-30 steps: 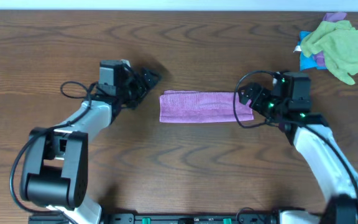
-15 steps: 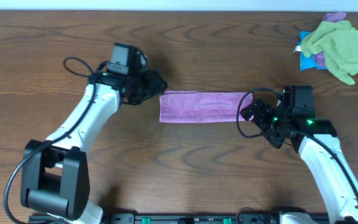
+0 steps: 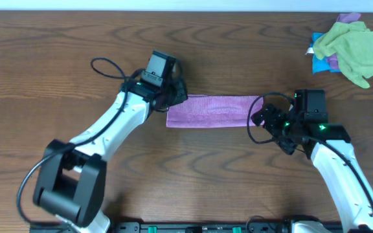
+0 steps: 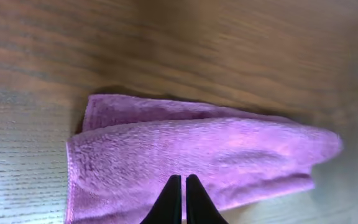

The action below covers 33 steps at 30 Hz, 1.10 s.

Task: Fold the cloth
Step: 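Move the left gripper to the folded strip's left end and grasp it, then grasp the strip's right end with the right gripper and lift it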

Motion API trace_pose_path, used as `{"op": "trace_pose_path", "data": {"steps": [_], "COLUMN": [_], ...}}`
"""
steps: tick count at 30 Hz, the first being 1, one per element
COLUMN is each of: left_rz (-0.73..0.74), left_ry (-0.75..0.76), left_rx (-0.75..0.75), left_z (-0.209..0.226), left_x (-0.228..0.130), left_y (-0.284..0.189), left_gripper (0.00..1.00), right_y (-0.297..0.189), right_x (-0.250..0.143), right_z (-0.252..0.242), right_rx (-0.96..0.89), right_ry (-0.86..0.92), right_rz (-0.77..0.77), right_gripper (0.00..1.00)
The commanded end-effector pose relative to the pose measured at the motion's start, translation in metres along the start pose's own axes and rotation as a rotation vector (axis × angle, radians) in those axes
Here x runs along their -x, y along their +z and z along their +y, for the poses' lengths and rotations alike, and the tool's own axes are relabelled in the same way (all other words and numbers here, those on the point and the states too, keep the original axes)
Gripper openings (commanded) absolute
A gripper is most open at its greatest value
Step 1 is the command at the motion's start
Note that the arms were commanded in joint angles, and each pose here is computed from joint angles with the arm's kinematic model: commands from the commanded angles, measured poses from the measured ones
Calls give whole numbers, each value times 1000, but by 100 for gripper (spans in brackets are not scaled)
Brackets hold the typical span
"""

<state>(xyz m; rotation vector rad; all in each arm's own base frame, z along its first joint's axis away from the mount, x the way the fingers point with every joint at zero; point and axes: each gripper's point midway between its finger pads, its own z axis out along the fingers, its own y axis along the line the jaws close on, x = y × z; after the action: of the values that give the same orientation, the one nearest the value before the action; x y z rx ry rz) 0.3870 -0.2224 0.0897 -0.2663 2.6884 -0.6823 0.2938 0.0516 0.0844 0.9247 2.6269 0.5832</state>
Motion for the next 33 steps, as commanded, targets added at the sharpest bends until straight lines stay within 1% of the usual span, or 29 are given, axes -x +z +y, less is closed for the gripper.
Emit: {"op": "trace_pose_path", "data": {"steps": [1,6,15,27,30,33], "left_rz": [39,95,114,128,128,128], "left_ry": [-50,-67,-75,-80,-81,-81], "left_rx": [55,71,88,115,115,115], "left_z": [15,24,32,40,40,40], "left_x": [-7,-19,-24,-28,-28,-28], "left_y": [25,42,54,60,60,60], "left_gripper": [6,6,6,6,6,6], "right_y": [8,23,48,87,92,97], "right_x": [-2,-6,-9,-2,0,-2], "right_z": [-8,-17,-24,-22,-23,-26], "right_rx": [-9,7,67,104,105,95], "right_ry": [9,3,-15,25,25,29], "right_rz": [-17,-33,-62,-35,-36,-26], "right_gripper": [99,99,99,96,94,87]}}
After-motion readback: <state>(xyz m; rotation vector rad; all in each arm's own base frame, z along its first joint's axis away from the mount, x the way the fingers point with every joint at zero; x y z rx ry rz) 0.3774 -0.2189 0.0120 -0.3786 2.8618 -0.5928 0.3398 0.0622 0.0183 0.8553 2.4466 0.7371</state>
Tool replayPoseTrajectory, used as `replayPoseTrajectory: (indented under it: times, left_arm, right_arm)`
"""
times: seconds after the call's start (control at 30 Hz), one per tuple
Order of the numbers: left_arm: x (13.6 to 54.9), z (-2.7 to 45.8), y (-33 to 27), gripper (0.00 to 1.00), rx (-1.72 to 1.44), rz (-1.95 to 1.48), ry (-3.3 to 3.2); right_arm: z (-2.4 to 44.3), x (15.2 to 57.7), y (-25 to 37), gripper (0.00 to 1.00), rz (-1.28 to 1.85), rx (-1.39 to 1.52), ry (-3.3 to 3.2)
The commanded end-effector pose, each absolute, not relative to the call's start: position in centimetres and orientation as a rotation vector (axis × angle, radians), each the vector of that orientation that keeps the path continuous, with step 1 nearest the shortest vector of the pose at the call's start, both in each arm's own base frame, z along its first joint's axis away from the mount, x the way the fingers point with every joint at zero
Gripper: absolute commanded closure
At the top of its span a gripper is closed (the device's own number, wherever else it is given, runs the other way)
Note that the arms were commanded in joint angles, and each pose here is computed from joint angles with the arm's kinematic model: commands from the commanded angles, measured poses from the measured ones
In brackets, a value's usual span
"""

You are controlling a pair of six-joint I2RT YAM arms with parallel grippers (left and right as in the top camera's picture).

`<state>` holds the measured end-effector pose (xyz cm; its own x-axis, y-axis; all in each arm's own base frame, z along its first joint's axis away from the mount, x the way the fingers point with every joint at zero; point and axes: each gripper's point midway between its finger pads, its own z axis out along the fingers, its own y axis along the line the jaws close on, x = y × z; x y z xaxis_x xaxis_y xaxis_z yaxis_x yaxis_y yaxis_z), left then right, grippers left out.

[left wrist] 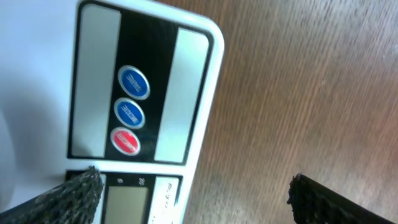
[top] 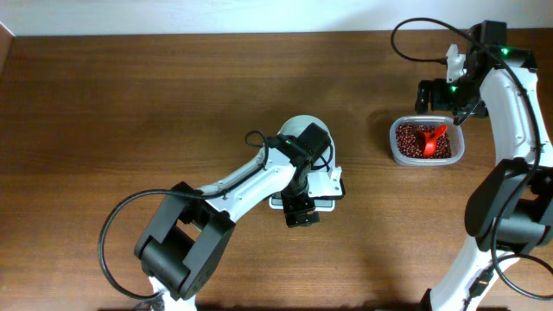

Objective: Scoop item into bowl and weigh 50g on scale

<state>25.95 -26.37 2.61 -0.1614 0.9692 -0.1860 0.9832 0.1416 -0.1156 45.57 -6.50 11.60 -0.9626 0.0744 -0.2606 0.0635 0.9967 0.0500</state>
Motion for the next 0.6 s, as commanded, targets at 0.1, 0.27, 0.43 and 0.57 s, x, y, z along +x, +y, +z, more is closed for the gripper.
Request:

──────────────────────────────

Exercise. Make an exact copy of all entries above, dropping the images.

Answer area.
-30 steps: 
-15 steps: 
+0 steps: 
+0 steps: 

The action below covers 33 steps at 30 Hz, 1.10 s.

Task: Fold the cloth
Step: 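Move the left gripper to the folded strip's left end and grasp it, then grasp the strip's right end with the right gripper and lift it
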
Motion API trace_pose_path, used as `{"op": "trace_pose_path", "data": {"steps": [_], "COLUMN": [_], ...}}`
"""
steps: tick count at 30 Hz, the first being 1, one per element
COLUMN is each of: left_rz (-0.73..0.74), left_ry (-0.75..0.76), left_rx (-0.75..0.75), left_z (-0.209..0.226), left_x (-0.228..0.130), left_y (-0.284..0.189), left_gripper (0.00..1.00), right_y (-0.297..0.189), right_x (-0.250..0.143), right_z (-0.252..0.242), right_rx (-0.96..0.89), right_ry (-0.86..0.92), right_rz (-0.77..0.77), right_gripper (0.00..1.00)
The commanded end-effector pose relative to the pose measured at the motion's start, translation in metres along the start pose's own axes and rotation as a rotation vector (axis × angle, radians) in those axes
Here x runs along their -x, y along their +z and z along their +y, for the poses' lengths and rotations alike, and the tool's own axes are relabelled in the same way (all other words and numbers here, those on the point and the states too, keep the original axes)
Gripper openings (commanded) absolute
A gripper is most open at its greatest value
Step 1 is the command at the motion's start
Note that the arms were commanded in joint angles, and each pose here is computed from joint angles with the arm's kinematic model: commands from the commanded angles, measured poses from the measured ones
Calls give whole numbers, each value times 1000, but by 100 for gripper (spans in brackets are not scaled)
Brackets hold the typical span
"""

<state>(xyz m; rotation vector rad; all in each arm's own base frame, z along its first joint's axis away from the mount, x the way the fingers point with every joint at zero; point and axes: each gripper's point midway between its finger pads, its own z axis out along the fingers, its own y axis along the line the jaws close on, x = y × z; after the action: of the values that give the same orientation, the one nearest the value before the action; x y z rx ry rz) 0.3870 -0.2224 0.0897 -0.2663 2.6884 -0.6823 0.2938 0.0516 0.0844 0.9247 2.6269 0.5832</state>
Motion for the next 33 steps, as commanded, targets added at the sharpest bends until straight lines stay within 1% of the usual span, or 29 are given, axes -x +z +y, less is closed for the gripper.
Emit: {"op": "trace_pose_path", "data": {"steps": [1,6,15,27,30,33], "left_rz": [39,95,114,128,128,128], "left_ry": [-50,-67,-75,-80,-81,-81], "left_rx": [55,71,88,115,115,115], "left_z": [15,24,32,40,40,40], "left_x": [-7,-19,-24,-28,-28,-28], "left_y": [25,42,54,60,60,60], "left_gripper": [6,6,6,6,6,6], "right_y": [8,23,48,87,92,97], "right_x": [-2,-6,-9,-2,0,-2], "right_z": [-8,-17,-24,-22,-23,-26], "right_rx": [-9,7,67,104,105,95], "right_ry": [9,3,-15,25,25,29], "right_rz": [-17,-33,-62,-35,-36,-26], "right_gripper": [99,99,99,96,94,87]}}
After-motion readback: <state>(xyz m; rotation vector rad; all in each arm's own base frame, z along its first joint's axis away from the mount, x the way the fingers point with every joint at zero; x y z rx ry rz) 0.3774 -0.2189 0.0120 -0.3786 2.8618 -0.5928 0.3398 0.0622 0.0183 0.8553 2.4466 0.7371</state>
Tool replayPoseTrajectory, used as `replayPoseTrajectory: (indented under it: times, left_arm, right_arm)`
"""
times: seconds after the call's start (control at 30 Hz), one per tuple
Order of the numbers: left_arm: x (13.6 to 54.9), z (-2.7 to 45.8), y (-33 to 27), gripper (0.00 to 1.00), rx (-1.72 to 1.44), rz (-1.95 to 1.48), ry (-3.3 to 3.2); right_arm: z (-2.4 to 44.3), x (15.2 to 57.7), y (-25 to 37), gripper (0.00 to 1.00), rz (-1.28 to 1.85), rx (-1.39 to 1.52), ry (-3.3 to 3.2)
The commanded end-effector pose, each absolute, not relative to the call's start: position in centimetres and orientation as a rotation vector (axis × angle, radians), each the vector of that orientation that keeps the path continuous, with step 1 nearest the shortest vector of the pose at the call's start, both in each arm's own base frame, z along its first joint's axis away from the mount, x the way the fingers point with every joint at zero
Gripper: absolute commanded closure
At the top of its span a gripper is closed (the device's own number, wherever else it is given, runs the other way)
Note that the arms were commanded in joint angles, and each pose here is computed from joint angles with the arm's kinematic model: commands from the commanded angles, measured poses from the measured ones
In brackets, a value's usual span
"""

You are controlling a pair of six-joint I2RT YAM arms with parallel grippers (left and right as in the top camera's picture).

`<state>` holds the measured end-effector pose (xyz cm; its own x-axis, y-axis; all in each arm's own base frame, z along its first joint's axis away from the mount, x the way the fingers point with every joint at zero; point and axes: each gripper's point midway between its finger pads, its own z axis out along the fingers, its own y axis along the line the jaws close on, x = y × z; x y z xaxis_x xaxis_y xaxis_z yaxis_x yaxis_y yaxis_z), left then right, grippers left out.

[left wrist] 
[top] 

Objective: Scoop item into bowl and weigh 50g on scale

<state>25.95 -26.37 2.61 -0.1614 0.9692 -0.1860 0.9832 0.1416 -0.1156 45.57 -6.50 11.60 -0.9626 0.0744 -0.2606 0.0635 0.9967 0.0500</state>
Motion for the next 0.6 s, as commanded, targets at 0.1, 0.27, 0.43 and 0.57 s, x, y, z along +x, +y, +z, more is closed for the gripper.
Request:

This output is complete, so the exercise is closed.